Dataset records
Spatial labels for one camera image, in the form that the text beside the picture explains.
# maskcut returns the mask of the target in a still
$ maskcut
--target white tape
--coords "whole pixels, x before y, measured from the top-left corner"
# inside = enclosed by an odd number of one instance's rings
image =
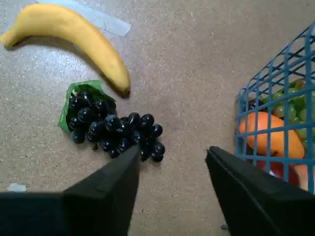
[[[119,36],[125,36],[130,28],[131,24],[122,21],[120,19],[117,19],[115,17],[112,17],[110,15],[107,15],[101,11],[94,10],[90,7],[83,6],[75,1],[71,0],[36,0],[38,3],[52,3],[64,6],[66,8],[69,8],[71,10],[76,11],[81,16],[86,18],[88,21],[90,21],[93,25],[95,25],[97,28],[109,31],[113,34],[119,35]]]

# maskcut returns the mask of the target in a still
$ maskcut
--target banana
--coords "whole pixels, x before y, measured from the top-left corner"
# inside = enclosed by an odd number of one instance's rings
[[[10,47],[28,36],[58,37],[77,45],[119,91],[129,93],[129,72],[117,51],[94,25],[75,11],[47,3],[27,6],[14,26],[0,37],[0,42]]]

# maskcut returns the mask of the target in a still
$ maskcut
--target blue plastic basket
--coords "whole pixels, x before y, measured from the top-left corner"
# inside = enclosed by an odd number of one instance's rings
[[[276,55],[262,70],[260,70],[247,84],[241,89],[237,99],[237,132],[236,139],[236,156],[244,160],[252,160],[256,166],[258,160],[265,161],[266,172],[270,171],[271,162],[283,163],[283,179],[289,179],[289,165],[305,164],[308,166],[308,190],[314,193],[313,166],[313,145],[308,145],[303,159],[294,159],[288,156],[288,131],[301,128],[307,129],[306,142],[313,144],[314,134],[313,127],[313,104],[315,104],[315,22],[313,22],[306,30],[290,42],[278,55]],[[293,81],[299,78],[305,78],[304,88],[296,92],[290,93],[289,87]],[[283,96],[273,100],[273,94],[282,89]],[[306,121],[304,123],[292,123],[289,120],[289,106],[295,97],[303,97],[306,109]],[[255,107],[249,109],[249,101],[255,99]],[[282,102],[284,105],[284,127],[271,129],[271,114],[275,106]],[[265,109],[268,113],[268,129],[257,130],[258,115],[257,112]],[[256,112],[254,132],[247,131],[247,115]],[[245,119],[245,133],[240,133],[240,122]],[[271,133],[284,131],[284,157],[271,156]],[[267,133],[267,156],[260,156],[257,153],[257,135]],[[249,148],[244,140],[249,135],[255,136],[254,147],[252,153],[249,153]]]

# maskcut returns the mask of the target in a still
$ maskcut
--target green leaf
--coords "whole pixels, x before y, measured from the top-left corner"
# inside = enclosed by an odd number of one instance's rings
[[[104,93],[101,87],[100,80],[89,80],[84,82],[73,83],[69,86],[67,93],[65,95],[65,105],[63,107],[63,111],[60,115],[60,119],[58,122],[58,126],[65,132],[70,132],[67,121],[72,117],[71,111],[69,110],[69,101],[72,97],[73,93],[78,93],[81,90],[87,91],[92,94],[93,99],[104,99],[104,100],[112,100],[116,102],[112,97],[108,96]]]

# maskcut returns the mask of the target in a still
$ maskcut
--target beige carpet
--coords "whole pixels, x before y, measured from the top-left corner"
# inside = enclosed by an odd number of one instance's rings
[[[0,0],[0,33],[22,7]],[[121,116],[154,114],[164,127],[165,160],[142,167],[131,236],[220,236],[223,215],[204,159],[217,145],[233,151],[234,98],[287,42],[315,19],[310,0],[92,0],[88,5],[132,23],[123,38],[106,33],[126,62],[131,97]],[[100,79],[70,43],[30,38],[0,47],[0,190],[62,190],[108,162],[77,147],[58,127],[72,82]]]

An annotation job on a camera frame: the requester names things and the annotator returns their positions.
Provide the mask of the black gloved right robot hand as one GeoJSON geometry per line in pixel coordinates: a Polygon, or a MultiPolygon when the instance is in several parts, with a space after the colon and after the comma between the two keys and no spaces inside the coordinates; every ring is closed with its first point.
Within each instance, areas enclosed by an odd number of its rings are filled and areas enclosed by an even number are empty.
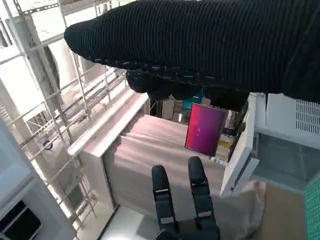
{"type": "Polygon", "coordinates": [[[68,26],[64,40],[124,69],[130,88],[153,100],[204,91],[221,108],[249,93],[320,101],[317,0],[138,0],[68,26]]]}

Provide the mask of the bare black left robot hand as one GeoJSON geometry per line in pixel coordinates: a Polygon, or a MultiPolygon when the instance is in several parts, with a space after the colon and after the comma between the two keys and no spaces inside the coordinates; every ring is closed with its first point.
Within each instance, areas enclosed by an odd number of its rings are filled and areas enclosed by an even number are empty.
{"type": "Polygon", "coordinates": [[[152,192],[159,232],[156,240],[220,240],[221,232],[214,214],[208,178],[198,156],[188,159],[188,179],[194,203],[196,230],[182,232],[176,218],[167,172],[163,165],[151,169],[152,192]]]}

TASK BRIEF: Retype every entry exactly, but keep the pictures out of your copy.

EXPECTED ANSWER:
Spatial labels for one camera image, in the form that the text beside the picture explains.
# maskcut returns the mask of the target in a still
$ maskcut
--target white tape
--coords "whole pixels, x before y, measured from the top-left corner"
# inside = enclosed by an odd number of one instance's rings
image =
[[[119,36],[125,36],[130,28],[131,24],[122,21],[120,19],[117,19],[115,17],[112,17],[110,15],[107,15],[101,11],[94,10],[90,7],[83,6],[75,1],[71,0],[36,0],[38,3],[52,3],[64,6],[66,8],[69,8],[71,10],[76,11],[81,16],[86,18],[88,21],[90,21],[93,25],[95,25],[97,28],[109,31],[113,34],[119,35]]]

# maskcut returns the mask of the target in a still
$ maskcut
--target banana
--coords "whole pixels, x before y, measured from the top-left corner"
# inside = enclosed by an odd number of one instance's rings
[[[10,47],[28,36],[58,37],[77,45],[119,91],[129,93],[129,72],[117,51],[94,25],[75,11],[47,3],[27,6],[14,26],[0,37],[0,42]]]

# maskcut returns the mask of the target in a still
$ maskcut
--target blue plastic basket
--coords "whole pixels, x before y, measured from the top-left corner"
# inside = enclosed by an odd number of one instance's rings
[[[276,55],[262,70],[260,70],[247,84],[241,89],[237,99],[237,132],[236,139],[236,156],[244,160],[252,160],[256,166],[258,160],[265,161],[266,172],[270,171],[271,162],[283,163],[283,179],[289,179],[289,165],[305,164],[308,166],[308,190],[314,193],[313,166],[313,145],[308,145],[303,159],[294,159],[288,156],[288,131],[301,128],[307,129],[306,142],[313,144],[314,134],[313,127],[313,104],[315,104],[315,22],[313,22],[306,30],[290,42],[278,55]],[[293,81],[299,78],[305,78],[304,88],[296,92],[290,93],[289,87]],[[283,96],[273,100],[273,94],[282,89]],[[306,121],[304,123],[292,123],[289,120],[289,106],[295,97],[303,97],[306,109]],[[255,107],[249,109],[249,101],[255,99]],[[282,102],[284,105],[284,127],[271,129],[271,114],[275,106]],[[265,109],[268,113],[268,129],[257,130],[258,115],[257,112]],[[256,112],[254,132],[247,131],[247,115]],[[245,119],[245,133],[240,133],[240,122]],[[271,133],[284,131],[284,157],[271,156]],[[267,133],[267,156],[260,156],[257,153],[257,135]],[[249,148],[244,140],[249,135],[255,136],[254,147],[252,153],[249,153]]]

# maskcut returns the mask of the target in a still
$ maskcut
--target green leaf
--coords "whole pixels, x before y, measured from the top-left corner"
# inside = enclosed by an odd number of one instance's rings
[[[104,93],[101,87],[100,80],[89,80],[84,82],[73,83],[69,86],[67,93],[65,95],[65,105],[63,107],[63,111],[60,115],[60,119],[58,122],[58,126],[65,132],[70,132],[67,121],[72,117],[71,111],[69,110],[69,101],[72,97],[73,93],[78,93],[81,90],[87,91],[92,94],[93,99],[104,99],[104,100],[112,100],[116,102],[112,97],[108,96]]]

# maskcut returns the mask of the target in a still
$ maskcut
--target beige carpet
--coords "whole pixels, x before y, measured from the top-left corner"
# inside = enclosed by an odd number of one instance's rings
[[[0,0],[0,33],[22,7]],[[121,116],[154,114],[164,127],[165,160],[142,167],[131,236],[220,236],[223,215],[204,159],[217,145],[233,151],[234,98],[287,42],[315,19],[310,0],[92,0],[88,5],[132,23],[123,38],[106,33],[126,62],[131,97]],[[100,79],[70,43],[30,38],[0,47],[0,190],[62,190],[108,162],[77,147],[58,127],[72,82]]]

An annotation job on a camera frame: the requester names things and the annotator returns their positions.
Provide the mask of the black gloved right robot hand as one GeoJSON geometry per line in pixel coordinates: a Polygon, or a MultiPolygon when the instance is in several parts, with a space after the colon and after the comma between the two keys and no spaces inside the coordinates; every ring is closed with its first point.
Within each instance, areas enclosed by an odd number of its rings are filled and areas enclosed by an even number are empty.
{"type": "Polygon", "coordinates": [[[68,26],[64,40],[124,69],[130,88],[153,100],[204,91],[221,108],[249,93],[320,101],[317,0],[138,0],[68,26]]]}

Provide the mask of the bare black left robot hand as one GeoJSON geometry per line in pixel coordinates: a Polygon, or a MultiPolygon when the instance is in several parts, with a space after the colon and after the comma between the two keys and no spaces inside the coordinates; every ring is closed with its first point.
Within each instance, areas enclosed by an odd number of its rings are filled and areas enclosed by an even number are empty.
{"type": "Polygon", "coordinates": [[[152,192],[159,232],[156,240],[220,240],[221,232],[214,214],[208,178],[198,156],[188,159],[188,179],[194,203],[196,230],[182,232],[176,218],[167,172],[163,165],[151,169],[152,192]]]}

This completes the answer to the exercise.